--- Goal of the exercise ---
Please restate the data word for word, leaving out no line.

--- Material provided ---
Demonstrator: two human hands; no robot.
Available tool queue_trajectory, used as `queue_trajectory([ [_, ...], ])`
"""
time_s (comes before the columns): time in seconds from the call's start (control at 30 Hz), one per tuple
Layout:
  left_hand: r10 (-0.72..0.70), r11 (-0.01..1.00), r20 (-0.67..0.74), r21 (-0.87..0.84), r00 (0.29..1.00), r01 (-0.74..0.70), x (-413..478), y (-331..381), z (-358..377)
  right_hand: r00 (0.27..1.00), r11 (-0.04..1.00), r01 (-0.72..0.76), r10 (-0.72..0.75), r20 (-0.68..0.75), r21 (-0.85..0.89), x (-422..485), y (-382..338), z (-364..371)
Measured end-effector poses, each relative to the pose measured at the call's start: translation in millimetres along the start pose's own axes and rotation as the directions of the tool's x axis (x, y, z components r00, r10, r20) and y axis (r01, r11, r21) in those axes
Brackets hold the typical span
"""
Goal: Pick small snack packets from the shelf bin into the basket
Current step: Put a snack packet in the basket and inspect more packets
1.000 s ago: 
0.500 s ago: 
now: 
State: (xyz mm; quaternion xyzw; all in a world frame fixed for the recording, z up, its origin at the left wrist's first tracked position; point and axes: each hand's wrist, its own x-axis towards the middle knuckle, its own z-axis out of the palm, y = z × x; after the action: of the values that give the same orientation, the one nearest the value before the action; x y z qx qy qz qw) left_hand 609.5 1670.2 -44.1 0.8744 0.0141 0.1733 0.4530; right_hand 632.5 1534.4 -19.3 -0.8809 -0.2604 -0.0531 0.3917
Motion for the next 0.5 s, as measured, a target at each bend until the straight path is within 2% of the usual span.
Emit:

--- Your solution ---
Demonstrator: two human hands; no robot.
Available tool queue_trajectory, used as `queue_trajectory([ [_, ...], ])`
"""
time_s (comes before the columns): time in seconds from the call's start (control at 30 Hz), one per tuple
Layout:
  left_hand: r10 (-0.72..0.70), r11 (-0.01..1.00), r20 (-0.67..0.74), r21 (-0.87..0.84), r00 (0.29..1.00), r01 (-0.74..0.70), x (-413..478), y (-331..381), z (-358..377)
  right_hand: r00 (0.27..1.00), r11 (-0.04..1.00), r01 (-0.72..0.76), r10 (-0.72..0.75), r20 (-0.68..0.75), r21 (-0.85..0.89), x (-422..485), y (-382..338), z (-364..371)
Measured end-effector poses, each relative to the pose measured at the call's start: translation in millimetres along the start pose's own axes and rotation as the directions of the tool's x axis (x, y, z components r00, r10, r20) and y axis (r01, r11, r21) in those axes
Brackets hold the typical span
"""
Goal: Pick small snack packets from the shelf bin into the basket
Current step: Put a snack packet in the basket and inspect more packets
1.000 s ago: 
0.500 s ago: 
now: 
State: (xyz mm; quaternion xyzw; all in a world frame fixed for the recording, z up, its origin at the left wrist's first tracked position; point and axes: each hand's wrist, its own x-axis towards the middle knuckle, its own z-axis out of the palm, y = z × x; after the action: of the values that give the same orientation, the one nearest the value before the action; x y z qx qy qz qw) left_hand 609.5 1670.2 -44.1 0.8744 0.0141 0.1733 0.4530; right_hand 632.5 1534.4 -19.3 -0.8809 -0.2604 -0.0531 0.3917
Motion for the next 0.5 s, as measured, a target at each bend until the straight path is within 2% of the usual span.
Emit:

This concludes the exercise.